- Opening Delimiter -
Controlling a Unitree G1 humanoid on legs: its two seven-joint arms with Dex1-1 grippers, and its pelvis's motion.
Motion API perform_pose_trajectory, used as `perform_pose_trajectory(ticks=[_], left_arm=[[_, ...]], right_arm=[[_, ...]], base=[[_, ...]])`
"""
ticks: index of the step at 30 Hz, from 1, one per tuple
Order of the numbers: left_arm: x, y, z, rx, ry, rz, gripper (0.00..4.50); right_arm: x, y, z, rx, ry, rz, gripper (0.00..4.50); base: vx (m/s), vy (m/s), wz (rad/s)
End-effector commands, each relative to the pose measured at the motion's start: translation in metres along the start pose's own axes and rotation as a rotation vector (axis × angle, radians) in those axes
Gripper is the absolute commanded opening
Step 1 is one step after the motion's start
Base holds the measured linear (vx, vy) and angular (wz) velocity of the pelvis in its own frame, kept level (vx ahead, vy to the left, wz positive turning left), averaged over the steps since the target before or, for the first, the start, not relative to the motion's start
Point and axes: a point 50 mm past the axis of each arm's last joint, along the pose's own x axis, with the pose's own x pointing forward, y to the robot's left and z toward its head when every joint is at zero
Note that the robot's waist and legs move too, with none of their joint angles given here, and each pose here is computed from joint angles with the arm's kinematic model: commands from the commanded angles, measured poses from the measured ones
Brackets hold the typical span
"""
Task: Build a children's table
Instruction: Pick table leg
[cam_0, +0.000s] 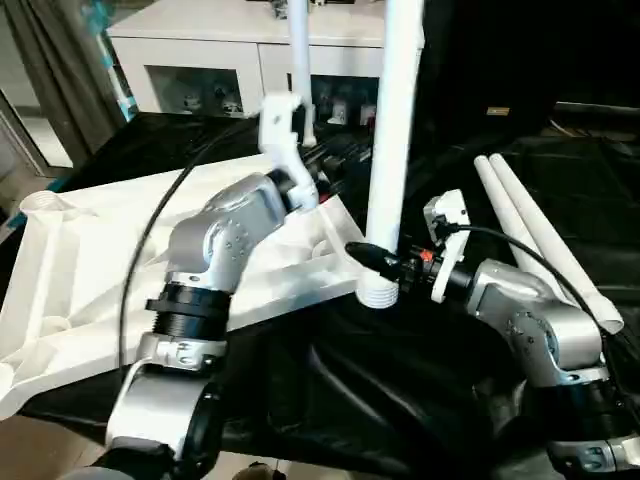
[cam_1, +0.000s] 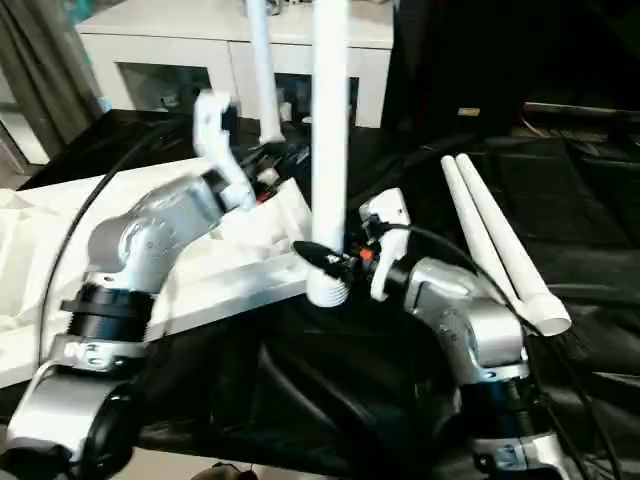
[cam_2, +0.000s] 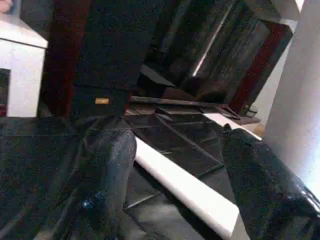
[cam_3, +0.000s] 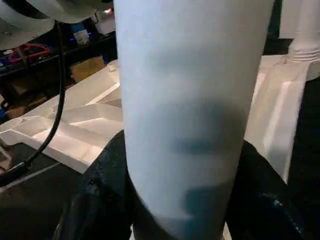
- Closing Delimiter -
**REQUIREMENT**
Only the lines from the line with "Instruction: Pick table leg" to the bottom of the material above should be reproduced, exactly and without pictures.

**OUTPUT OF THE TASK**
Instruction: Pick table leg
[cam_0, +0.000s] 
[cam_1, +0.000s] 
[cam_2, +0.000s] 
[cam_3, +0.000s] 

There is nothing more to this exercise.